Recent scholarship has challenged the long-held assumption in the social sciences that Conservatives are more biased than Liberals, yet little work deliberately explores domains of liberal bias. Here, we demonstrate that Liberals are particularly prone to bias about victims’ groups (e.g. Blacks, women) and identify a set of beliefs that consistently predict this bias, termed Equalitarianism. Equalitarianism, we believe, stems from an aversion to inequality and a desire to protect relatively low status groups, and includes three interrelated beliefs: (1) demographic groups do not differ biologically; (2) prejudice is ubiquitous and explains existing group disparities; (3) society can, and should, make all groups equal in society. This leads to bias against information that portrays a perceived privileged group more favorably than a perceived victims’ group. Eight studies (n=3,274) support this theory. Liberalism was associated with perceiving certain groups as victims (Studies 1a-1b). In Studies 2-7 and meta-analyses, Liberals evaluated the same study as less credible when the results concluded that a privileged group (men and Whites) had a more desirable quality relative to a victims’ group (women and Blacks) than vice versa.
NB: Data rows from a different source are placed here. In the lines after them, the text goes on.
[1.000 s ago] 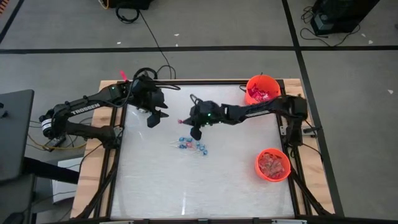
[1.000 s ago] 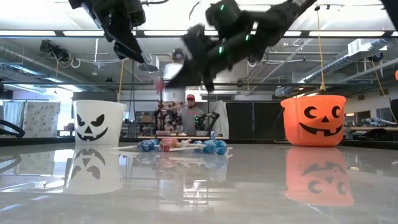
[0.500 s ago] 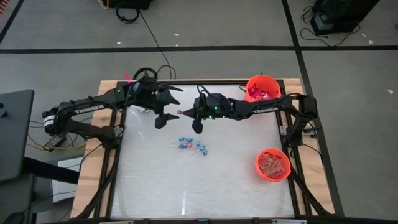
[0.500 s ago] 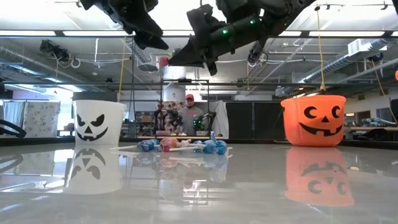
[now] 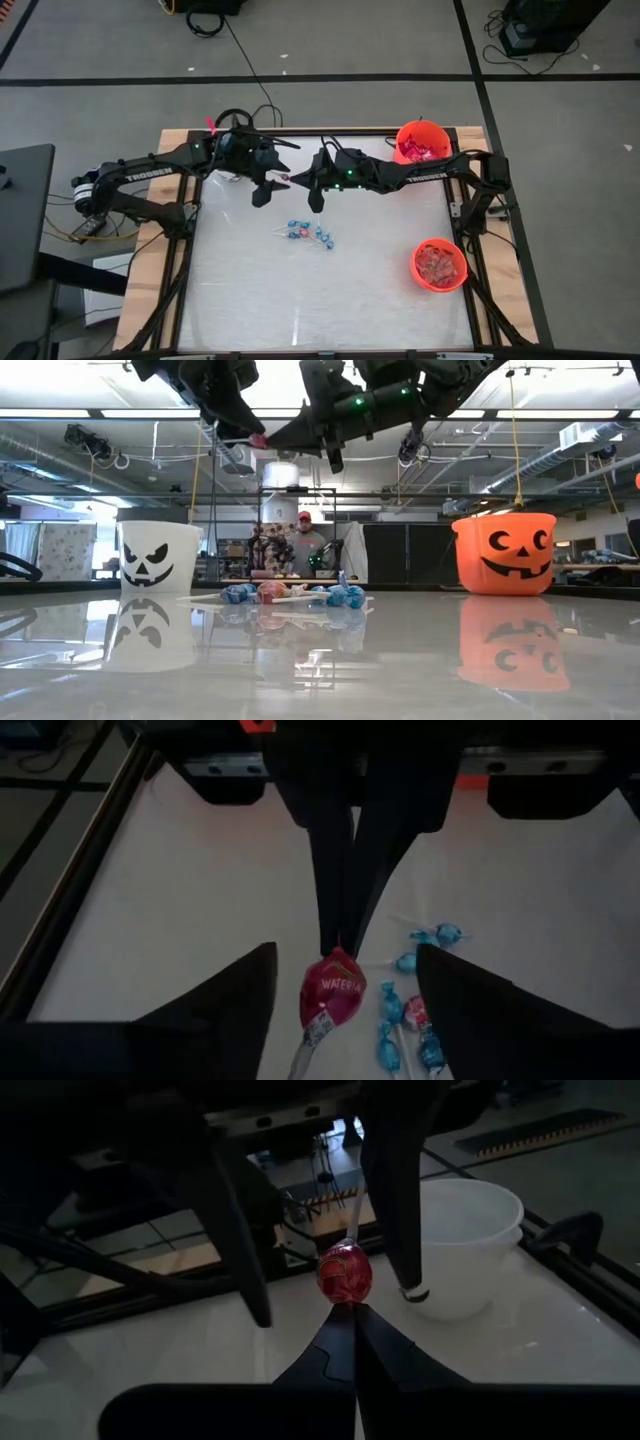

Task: Sort candy by brand, put in halloween buckets
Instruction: Put the red candy into the white bucket

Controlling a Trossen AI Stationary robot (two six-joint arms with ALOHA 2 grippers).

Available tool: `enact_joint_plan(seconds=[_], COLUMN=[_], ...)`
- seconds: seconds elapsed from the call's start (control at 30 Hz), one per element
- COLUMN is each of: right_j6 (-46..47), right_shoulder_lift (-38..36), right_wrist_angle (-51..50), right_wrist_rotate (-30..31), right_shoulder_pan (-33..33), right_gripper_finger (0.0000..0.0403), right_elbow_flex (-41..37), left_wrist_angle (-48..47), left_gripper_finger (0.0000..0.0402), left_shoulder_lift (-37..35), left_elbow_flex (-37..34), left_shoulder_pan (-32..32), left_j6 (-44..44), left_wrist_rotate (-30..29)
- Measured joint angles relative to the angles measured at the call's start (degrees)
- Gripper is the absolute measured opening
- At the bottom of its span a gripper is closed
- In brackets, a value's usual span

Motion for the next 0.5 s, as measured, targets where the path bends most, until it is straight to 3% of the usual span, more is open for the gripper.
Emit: enact_joint_plan(seconds=[0.5], right_j6=[0.1], right_shoulder_lift=[0.0], right_wrist_angle=[1.9], right_wrist_rotate=[0.0], right_shoulder_pan=[0.0], right_gripper_finger=[0.0002], right_elbow_flex=[0.0], left_wrist_angle=[-2.2], left_gripper_finger=[0.0111], left_shoulder_lift=[0.0], left_elbow_flex=[0.0], left_shoulder_pan=[0.1], left_j6=[0.2], left_wrist_rotate=[-3.2])
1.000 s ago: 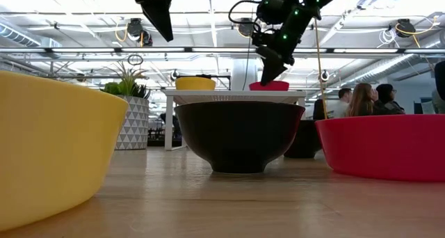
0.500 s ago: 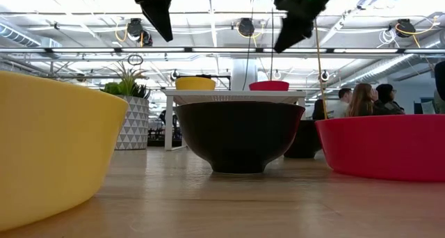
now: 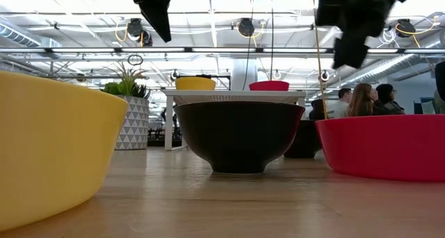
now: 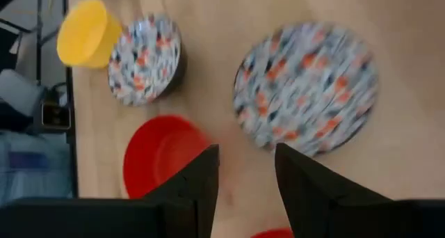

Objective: Pick & Place Mini bowls
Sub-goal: Stack the red bowl on top of the red bowl on the shelf

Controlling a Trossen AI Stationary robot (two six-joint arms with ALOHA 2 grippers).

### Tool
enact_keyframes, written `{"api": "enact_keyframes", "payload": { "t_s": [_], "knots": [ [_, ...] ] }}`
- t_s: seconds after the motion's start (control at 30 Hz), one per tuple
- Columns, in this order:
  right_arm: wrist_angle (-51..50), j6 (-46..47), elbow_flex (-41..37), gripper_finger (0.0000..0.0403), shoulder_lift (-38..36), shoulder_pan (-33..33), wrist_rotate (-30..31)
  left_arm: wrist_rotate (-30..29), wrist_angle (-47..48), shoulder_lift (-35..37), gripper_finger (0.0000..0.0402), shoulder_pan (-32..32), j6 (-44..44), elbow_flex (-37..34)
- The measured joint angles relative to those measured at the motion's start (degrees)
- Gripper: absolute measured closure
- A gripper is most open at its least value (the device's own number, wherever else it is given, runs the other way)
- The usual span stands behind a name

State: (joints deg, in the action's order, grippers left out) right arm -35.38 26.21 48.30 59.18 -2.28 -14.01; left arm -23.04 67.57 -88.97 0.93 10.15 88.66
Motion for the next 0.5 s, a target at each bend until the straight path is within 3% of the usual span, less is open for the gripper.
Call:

Ruling out alternative explanations of Bayesian (or other normative) reasoning, significant order effects in within-subjects designs in Studies 6 and 7 suggest that Liberals believe they should not evaluate identical information differently depending on which group is portrayed more favorably, yet do so. In all studies, higher equalitarianism mediated the relationship between more liberal ideology and lower credibility ratings when privileged groups were said to score higher on a socially valuable trait. Although not predicted a priori, meta- analyses also revealed Moderates to be the most balanced in their judgments. These findings indicate nothing about whether this bias is morally justifiable, only that it exists.

As a matter of fact, much research over the years have found that women are generally viewed more positively in various ways."